[What to produce] Look through the listing for the word "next". Copy each line that has it.

━━━━━━

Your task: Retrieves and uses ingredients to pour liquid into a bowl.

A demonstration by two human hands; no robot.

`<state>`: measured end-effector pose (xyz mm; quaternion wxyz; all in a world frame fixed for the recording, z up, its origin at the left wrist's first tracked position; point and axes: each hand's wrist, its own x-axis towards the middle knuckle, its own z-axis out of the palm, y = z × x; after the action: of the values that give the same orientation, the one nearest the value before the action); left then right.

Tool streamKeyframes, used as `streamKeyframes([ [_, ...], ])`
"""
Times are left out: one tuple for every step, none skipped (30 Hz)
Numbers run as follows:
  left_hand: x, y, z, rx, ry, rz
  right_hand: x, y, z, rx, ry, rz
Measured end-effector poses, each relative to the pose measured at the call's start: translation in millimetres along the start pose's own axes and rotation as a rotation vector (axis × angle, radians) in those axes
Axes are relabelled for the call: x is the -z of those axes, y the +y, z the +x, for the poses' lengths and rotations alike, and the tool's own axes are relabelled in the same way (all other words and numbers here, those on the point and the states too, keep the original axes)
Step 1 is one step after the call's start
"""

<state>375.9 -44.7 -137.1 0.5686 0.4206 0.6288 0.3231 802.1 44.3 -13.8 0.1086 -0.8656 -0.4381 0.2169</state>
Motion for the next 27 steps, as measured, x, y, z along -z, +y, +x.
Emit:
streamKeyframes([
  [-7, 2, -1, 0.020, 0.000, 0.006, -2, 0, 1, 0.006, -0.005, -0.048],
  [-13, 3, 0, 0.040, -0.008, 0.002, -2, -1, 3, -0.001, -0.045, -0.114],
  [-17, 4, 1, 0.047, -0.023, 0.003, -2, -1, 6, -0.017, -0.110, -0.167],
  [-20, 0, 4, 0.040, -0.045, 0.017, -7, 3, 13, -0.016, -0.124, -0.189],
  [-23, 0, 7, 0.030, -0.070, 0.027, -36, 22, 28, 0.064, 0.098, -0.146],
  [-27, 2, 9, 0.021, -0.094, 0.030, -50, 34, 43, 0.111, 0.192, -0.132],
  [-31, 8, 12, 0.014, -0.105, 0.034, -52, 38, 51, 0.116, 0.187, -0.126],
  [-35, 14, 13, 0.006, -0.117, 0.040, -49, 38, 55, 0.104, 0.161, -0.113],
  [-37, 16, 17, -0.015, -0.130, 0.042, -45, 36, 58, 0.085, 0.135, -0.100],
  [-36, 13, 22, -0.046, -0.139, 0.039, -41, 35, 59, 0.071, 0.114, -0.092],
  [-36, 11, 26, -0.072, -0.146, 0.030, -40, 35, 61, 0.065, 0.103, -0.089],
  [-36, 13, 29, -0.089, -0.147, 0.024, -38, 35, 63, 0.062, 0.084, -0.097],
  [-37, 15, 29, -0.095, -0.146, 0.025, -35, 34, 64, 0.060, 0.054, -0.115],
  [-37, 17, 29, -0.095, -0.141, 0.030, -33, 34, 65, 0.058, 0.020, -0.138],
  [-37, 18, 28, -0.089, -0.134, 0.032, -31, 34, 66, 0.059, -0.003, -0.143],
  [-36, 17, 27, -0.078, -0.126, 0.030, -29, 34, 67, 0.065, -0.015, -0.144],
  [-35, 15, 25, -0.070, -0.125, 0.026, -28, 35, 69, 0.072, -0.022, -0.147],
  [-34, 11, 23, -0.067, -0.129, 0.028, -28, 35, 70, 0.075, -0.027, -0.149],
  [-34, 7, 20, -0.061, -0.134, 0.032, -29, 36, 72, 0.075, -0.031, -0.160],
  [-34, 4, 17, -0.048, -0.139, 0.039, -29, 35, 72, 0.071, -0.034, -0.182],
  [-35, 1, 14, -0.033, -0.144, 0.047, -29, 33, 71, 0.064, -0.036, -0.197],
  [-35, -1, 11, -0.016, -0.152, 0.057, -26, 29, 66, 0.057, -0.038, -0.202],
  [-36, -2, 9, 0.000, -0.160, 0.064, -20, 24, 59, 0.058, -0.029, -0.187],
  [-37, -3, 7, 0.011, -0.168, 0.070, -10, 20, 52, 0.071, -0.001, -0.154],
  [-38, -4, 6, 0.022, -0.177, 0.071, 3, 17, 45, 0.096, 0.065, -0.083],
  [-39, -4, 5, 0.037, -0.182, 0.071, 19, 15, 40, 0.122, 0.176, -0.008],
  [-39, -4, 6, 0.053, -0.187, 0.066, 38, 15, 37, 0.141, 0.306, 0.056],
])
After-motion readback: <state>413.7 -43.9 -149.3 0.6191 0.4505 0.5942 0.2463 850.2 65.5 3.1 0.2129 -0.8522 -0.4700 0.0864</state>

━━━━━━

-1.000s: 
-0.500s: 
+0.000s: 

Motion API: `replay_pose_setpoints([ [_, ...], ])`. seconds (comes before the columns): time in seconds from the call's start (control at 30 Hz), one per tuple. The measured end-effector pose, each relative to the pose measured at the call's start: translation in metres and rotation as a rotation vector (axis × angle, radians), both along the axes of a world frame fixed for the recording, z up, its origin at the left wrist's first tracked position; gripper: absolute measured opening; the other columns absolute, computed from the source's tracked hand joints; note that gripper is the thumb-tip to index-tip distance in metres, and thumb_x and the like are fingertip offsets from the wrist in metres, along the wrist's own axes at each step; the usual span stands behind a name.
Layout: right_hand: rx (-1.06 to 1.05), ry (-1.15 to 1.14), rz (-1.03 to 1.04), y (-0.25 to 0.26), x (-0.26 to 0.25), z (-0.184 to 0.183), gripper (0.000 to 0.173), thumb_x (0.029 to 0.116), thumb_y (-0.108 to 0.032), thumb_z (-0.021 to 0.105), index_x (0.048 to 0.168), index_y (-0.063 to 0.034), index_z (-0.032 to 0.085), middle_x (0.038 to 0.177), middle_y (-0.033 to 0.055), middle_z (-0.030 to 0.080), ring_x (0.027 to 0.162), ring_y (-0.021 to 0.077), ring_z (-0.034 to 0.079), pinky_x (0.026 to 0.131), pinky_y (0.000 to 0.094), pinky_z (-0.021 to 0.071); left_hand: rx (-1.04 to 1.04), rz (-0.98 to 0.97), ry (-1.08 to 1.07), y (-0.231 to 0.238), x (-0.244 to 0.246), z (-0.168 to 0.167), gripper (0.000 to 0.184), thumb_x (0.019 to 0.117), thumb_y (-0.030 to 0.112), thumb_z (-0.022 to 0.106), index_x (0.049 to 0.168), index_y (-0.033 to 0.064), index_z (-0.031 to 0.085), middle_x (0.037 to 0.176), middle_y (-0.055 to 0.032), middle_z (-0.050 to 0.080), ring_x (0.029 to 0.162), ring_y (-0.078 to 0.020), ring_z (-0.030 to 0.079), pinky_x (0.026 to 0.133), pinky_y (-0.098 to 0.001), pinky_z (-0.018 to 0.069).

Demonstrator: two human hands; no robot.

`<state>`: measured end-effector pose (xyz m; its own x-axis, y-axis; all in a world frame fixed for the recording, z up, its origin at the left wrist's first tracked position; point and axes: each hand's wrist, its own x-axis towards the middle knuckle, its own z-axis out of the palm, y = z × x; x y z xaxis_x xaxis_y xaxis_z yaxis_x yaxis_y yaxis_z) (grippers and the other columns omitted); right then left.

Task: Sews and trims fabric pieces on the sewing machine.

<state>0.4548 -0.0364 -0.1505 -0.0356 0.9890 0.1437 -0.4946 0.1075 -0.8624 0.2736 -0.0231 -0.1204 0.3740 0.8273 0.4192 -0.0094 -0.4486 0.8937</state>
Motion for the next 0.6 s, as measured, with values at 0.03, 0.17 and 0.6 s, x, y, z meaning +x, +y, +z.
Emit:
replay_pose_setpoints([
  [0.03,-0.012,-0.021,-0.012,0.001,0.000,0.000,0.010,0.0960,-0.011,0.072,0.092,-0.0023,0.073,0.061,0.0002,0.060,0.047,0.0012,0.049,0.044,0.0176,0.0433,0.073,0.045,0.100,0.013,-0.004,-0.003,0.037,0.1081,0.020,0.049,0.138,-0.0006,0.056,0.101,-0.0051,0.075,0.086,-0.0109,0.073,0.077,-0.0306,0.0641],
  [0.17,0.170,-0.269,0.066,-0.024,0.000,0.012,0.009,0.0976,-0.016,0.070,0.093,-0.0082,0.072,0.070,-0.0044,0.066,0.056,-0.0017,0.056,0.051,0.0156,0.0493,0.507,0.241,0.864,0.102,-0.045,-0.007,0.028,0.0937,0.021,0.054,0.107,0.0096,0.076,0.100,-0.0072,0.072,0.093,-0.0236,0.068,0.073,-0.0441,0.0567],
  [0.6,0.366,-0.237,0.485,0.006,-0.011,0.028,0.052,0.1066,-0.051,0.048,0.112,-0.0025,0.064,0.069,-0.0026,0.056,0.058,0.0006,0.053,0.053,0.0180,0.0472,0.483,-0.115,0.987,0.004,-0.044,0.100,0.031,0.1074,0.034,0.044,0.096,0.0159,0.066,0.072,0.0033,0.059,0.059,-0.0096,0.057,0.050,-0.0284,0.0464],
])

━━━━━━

[Response to this exercise]
Motion for the next 27 steps, as measured, x, y, z along -z, +y, +x.
Motion for the next 0.6 s, as measured, with values at 0.03, 0.17 and 0.6 s, x, y, z meaning +x, +y, +z.

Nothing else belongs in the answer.